A: Some of the reasons for flax not being suitable as a large scale substitute for cotton are the fact that flax is somewhat slow growing, and is labor and time intensive to harvest and turn into cloth. Flax is not as thirsty for water, nor as vulnerable to pests and diseases as cotton; however, a troubling amount of pesticide, herbicide, fungicide and fertilizer is used in the large scale cultivation of flax. The flax plant is notably vulnerable to drying out and dying from even moderate water shortages. There is a growing demand for organically grown flax; however, the basic problems associated with the cultivation of flax will make organic flax farming a somewhat expensive and tedious process. Linen receives only a mediocre environmental friendliness rating. It is unlikely that there will be any large scale interest in making cottonized flax. Flax simply grows too slowly to be a competitor to cotton. If linen were to replace cotton as the fabric of choice it would have by now.
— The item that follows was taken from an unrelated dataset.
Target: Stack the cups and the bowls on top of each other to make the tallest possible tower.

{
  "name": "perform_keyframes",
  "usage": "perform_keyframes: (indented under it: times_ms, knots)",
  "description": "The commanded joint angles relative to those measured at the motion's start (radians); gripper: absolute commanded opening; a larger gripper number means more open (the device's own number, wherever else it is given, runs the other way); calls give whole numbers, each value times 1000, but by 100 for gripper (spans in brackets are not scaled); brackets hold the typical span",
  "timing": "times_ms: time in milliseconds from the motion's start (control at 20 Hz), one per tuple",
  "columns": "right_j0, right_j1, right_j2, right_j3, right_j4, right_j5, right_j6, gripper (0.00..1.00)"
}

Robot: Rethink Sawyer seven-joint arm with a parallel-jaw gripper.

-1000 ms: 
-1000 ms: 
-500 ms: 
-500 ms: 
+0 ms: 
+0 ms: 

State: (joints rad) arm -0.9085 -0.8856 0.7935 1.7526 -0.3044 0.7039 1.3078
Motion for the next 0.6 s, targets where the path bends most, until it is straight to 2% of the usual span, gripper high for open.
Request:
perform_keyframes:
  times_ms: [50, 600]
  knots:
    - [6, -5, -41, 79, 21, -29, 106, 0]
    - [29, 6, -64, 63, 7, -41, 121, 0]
Q: What are the advantages of incorporating linen into a clothing design?
A: Linen has a nice cool feeling in warm weather and is a natural fiber so it “breathes” well and is not likely to cause skin irritation to people with allergic reactions to synthetic fibers. Linen holds its shape well and shrinks very little after drying in a dryer. Linen has good resistance to abrasion and wear. Linen is not very prone to attracting and producing lint. Linen is also biodegradable.

Q: What are the disadvantages of using linen?
A: Linen, like all of the plant stem or leaf derived fabrics, is a bit less soft and flexible than cotton or rayon. Linen is prone to getting brittle and having the fibers break over time. The breaking and drying out of linen fibers over time is often first observed in broken fibers around high wear areas and areas of frequent creasing. These areas of high ware and frequent creasing are places such as cuffs and collars. The cuffs and collars on linen shirts are the first places to show the signs of wear and ageing, and generally show signs of wear faster than garments made out of more pliable fabrics. Linen also does not stretch and give very well, but this is also the reason linen holds its shape well. Linen is also well known for wrinkling easily and requiring frequent ironing.